Maybe there isn't a taxonomy of all patterns because some patterns are atomic and some are aggregate (like a molecule). I'd like to define an "atomic" pattern as one that uses only the concepts of object-oriented programming: Inheritance, Message Passing, Encapsulation and Polymorphism. While it is possible to represent any pattern using only these concepts (that is, after all the "Implementation" section), what makes a pattern "molecular" is that some identifiable sub-part of it looks like (maybe subjectively) some other pattern. Many pattern authors make this easy to identify by listing the component patterns in the "Related Patterns" section, or explicitly building a pattern language.

Maybe the study of patterns should follow a chemical approach. The pattern community would identify the "Periodic Table of Patterns". (I'm not sure how it would be organized. What in patterns is analogous to atomic weight and valence numbers?) Certain molecular patterns or pattern languages would use these atomic patterns to build up a solution to a problem at some level of abstraction. The more remaining design decisions, the higher the level of abstraction. Some patterns seem to "fit together" easily, like ["Composite", GoF] and ["Visitor", GoF]. Is this like matching valence numbers on the outer shell of electrons? What can we determine about a molecular pattern by only knowing its components? Is there an analog to physical properties? Would it be fruitful to do cluster analysis in order to say things like, "Patterns A, B, and C are often found together, but B is rarely found with F." I think that chemistry makes a promising paradigm for considering the body of patterns, as long as we don't try to take the analogy too far.

Refactoring Patterns

Since I have attempted to show that we can not currently build an effective taxonomy of patterns, what is left is learning about comparing patterns for similarity and "relatedness". Two patterns might refer to the same domain, offer a similar solution to two different problems, or offer two different solutions to the same (or similar) problem. One pattern might be a more abstract or more specific version of another. A pattern could use another as a component (the standard definition of a pattern language). Multiple patterns can lie on a continuum. All of these relationships can be inferred whether the author points them out or not. I believe that looking at pairs or groups of related patterns is more instructive than looking at patterns in isolation, or even in the pattern language defined by their author. If nothing else, looking at a group of related patterns gives insight to how different people perceive a problem and formulate a solution.

Examples of how patterns relate to each other

This next section shows examples of how patterns relate to each other, or what we can learn from a group (possibly of size two) of related patterns. You can go directly to the Conclusion if you wish to skip the section; you will not be missing any of my central message.
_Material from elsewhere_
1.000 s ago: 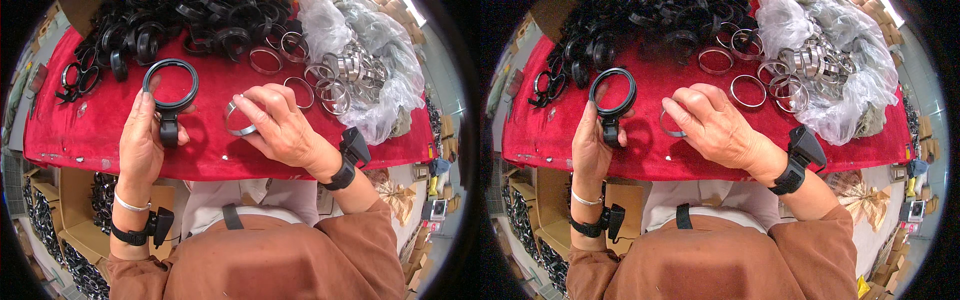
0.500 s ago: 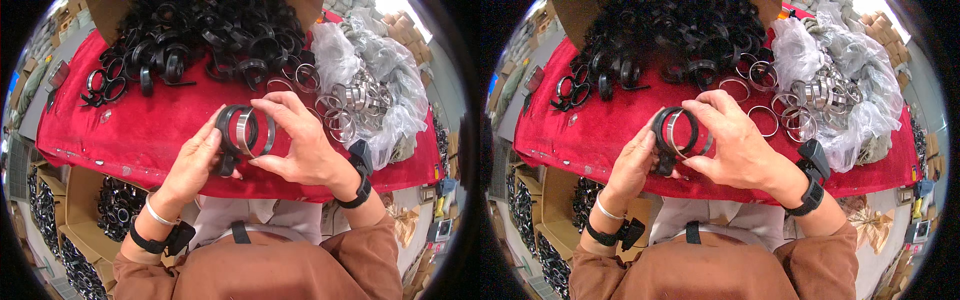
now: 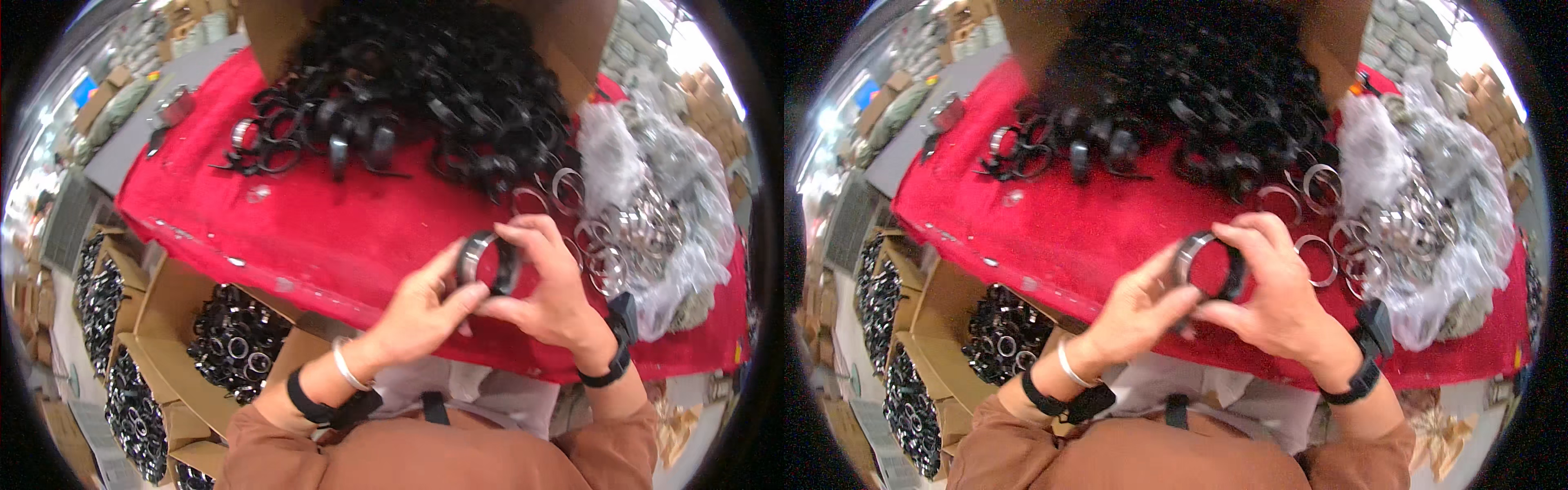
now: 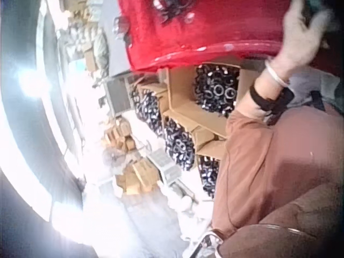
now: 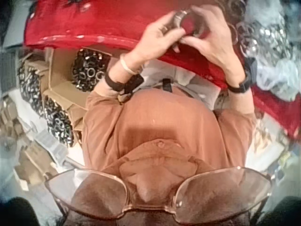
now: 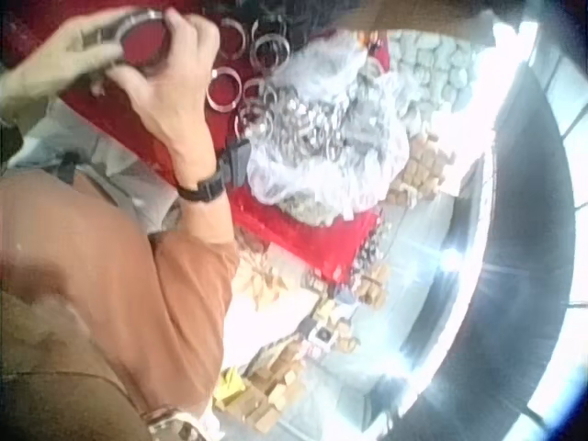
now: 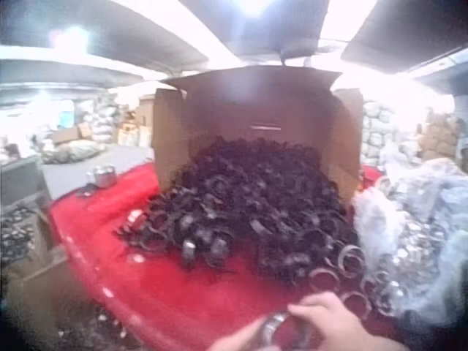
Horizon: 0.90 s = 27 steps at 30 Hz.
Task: Assembling metal rings onto circular black plastic components.
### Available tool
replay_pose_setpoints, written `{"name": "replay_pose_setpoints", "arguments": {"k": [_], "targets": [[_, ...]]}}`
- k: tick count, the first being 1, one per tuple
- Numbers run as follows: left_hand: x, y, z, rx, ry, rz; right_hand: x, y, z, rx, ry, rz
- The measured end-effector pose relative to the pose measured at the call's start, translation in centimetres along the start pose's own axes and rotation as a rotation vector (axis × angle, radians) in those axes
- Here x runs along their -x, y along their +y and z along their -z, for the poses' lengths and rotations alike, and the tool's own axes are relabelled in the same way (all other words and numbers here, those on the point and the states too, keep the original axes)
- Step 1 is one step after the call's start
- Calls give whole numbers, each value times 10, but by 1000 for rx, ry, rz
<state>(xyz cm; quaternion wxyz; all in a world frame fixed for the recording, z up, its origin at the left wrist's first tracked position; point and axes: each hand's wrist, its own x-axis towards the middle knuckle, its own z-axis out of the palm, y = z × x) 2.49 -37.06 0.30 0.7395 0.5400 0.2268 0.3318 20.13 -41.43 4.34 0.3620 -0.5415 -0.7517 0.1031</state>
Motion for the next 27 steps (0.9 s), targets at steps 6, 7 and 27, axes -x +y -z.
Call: {"name": "replay_pose_setpoints", "arguments": {"k": [6, 7, 27], "targets": [[11, 2, -2, 24, -79, -55, 1, 9, -20, -529, 35, -509], [15, 6, 1, 67, -75, -6, 0, 6, -22, -531, 32, -504], [34, 26, 93, -255, 96, -155, -80, -25, -110, -656, 178, -403]]}}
Different levels of abstraction

I think that looking at two patterns where one is more abstract than the other is especially enlightening because the more abstract pattern is (should be) applicable to a broader group of problems, but the more specific pattern is (should be) easier to apply to a specific problem. The pattern [Sommerlad, "Command Processor", PLOP 2] is an application of the ["Command", GoF] pattern. The Command pattern describes a particular object design that encapsulates commands as first-class objects rather than a cascade of method calls (initiated by the user via a menu item, for example). The Command Processor pattern extends and applies this encapsulation to describe a system that has undo and redo capabilities that use Command as the unit of work. The Command pattern solves a problem (cascade of method calls), but doesn't prescribe a context in which to solve the problem. The Command Processor prescribes a more specific context for the problem.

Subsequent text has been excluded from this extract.